TO DO |
Examine the material below. Gather every line in which the string "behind" appears.

(DATA begins)

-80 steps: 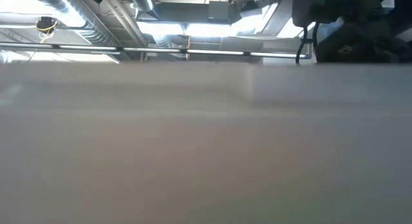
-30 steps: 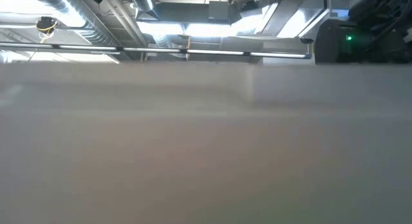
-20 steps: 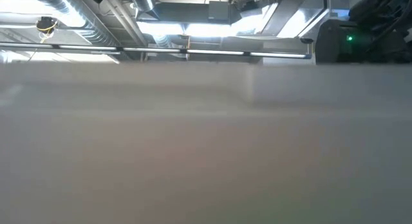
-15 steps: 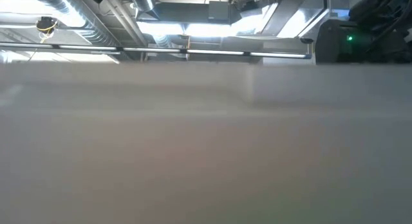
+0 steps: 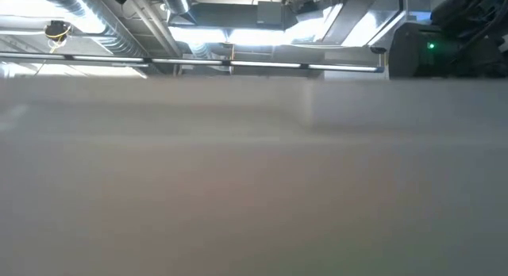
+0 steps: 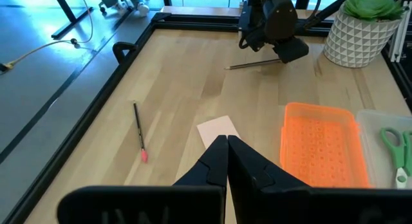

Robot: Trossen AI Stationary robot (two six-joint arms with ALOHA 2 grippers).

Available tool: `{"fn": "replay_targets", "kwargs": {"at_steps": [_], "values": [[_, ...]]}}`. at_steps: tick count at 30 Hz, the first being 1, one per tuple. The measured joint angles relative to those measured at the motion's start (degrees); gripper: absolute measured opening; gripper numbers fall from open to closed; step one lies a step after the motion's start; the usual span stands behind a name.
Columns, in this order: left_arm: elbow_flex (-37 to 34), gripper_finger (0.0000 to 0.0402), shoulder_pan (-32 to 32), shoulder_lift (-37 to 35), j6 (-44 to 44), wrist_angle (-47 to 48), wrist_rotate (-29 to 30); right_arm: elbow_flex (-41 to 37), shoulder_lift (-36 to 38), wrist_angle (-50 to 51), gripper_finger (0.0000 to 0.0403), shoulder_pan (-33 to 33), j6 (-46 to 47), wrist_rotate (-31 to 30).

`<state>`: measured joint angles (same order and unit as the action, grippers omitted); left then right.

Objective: Pack school essentials
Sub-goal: Put the dark blue pencil into the orange supply box

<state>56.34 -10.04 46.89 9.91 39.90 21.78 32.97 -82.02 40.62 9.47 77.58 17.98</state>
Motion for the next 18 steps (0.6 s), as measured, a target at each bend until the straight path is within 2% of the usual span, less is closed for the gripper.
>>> {"fn": "replay_targets", "kwargs": {"at_steps": [4,14,18], "values": [[0.0,0.0,0.0,0.0,0.0,0.0,0.0,0.0,0.0,0.0,0.0041,0.0,0.0,-0.1],[0.0,0.0,0.0,0.0,0.0,0.0,0.0,1.1,-0.1,1.0,0.0043,0.0,-0.4,-1.0],[0.0,0.0,0.0,0.0,0.0,0.0,0.0,3.5,-0.2,1.1,0.0043,0.2,-1.4,-5.6]]}}
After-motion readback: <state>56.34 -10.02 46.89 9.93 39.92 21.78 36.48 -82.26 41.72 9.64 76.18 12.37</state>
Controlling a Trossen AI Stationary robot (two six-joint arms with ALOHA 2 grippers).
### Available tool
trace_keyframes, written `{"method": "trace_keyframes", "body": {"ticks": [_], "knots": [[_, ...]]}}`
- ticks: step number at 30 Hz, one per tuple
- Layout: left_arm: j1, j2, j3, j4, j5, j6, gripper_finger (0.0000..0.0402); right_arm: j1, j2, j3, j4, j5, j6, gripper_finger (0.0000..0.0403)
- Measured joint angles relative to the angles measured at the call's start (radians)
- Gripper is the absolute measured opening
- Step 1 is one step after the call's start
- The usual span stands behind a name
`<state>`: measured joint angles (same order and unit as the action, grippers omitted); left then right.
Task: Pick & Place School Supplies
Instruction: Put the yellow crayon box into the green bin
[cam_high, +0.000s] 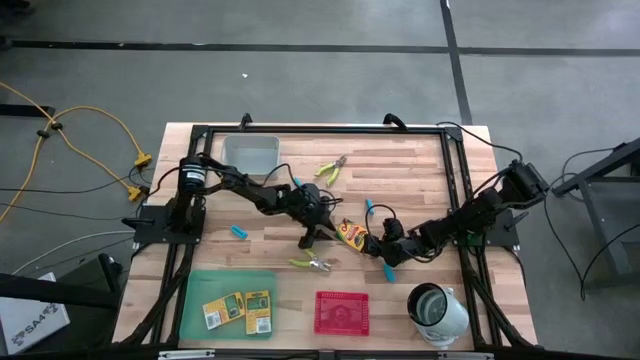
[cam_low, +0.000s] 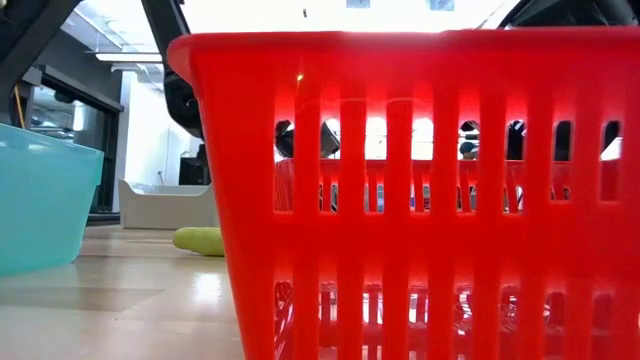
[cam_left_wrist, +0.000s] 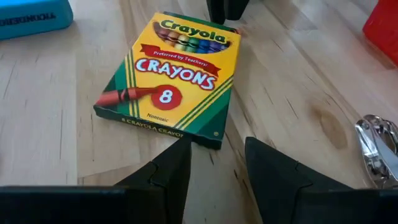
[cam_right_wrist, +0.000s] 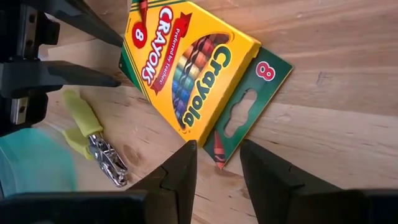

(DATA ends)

RESPONSE |
Available tool: `{"fn": "replay_targets", "kwargs": {"at_steps": [_], "values": [[_, ...]]}}`. at_steps: tick count at 30 Hz, the first being 1, one per tuple. The measured joint angles relative to those measured at the motion's start (degrees); gripper: absolute measured opening; gripper numbers fall from open to closed; step one lies a step after the motion's start; the usual span stands behind a name.
- The usual span stands behind a name

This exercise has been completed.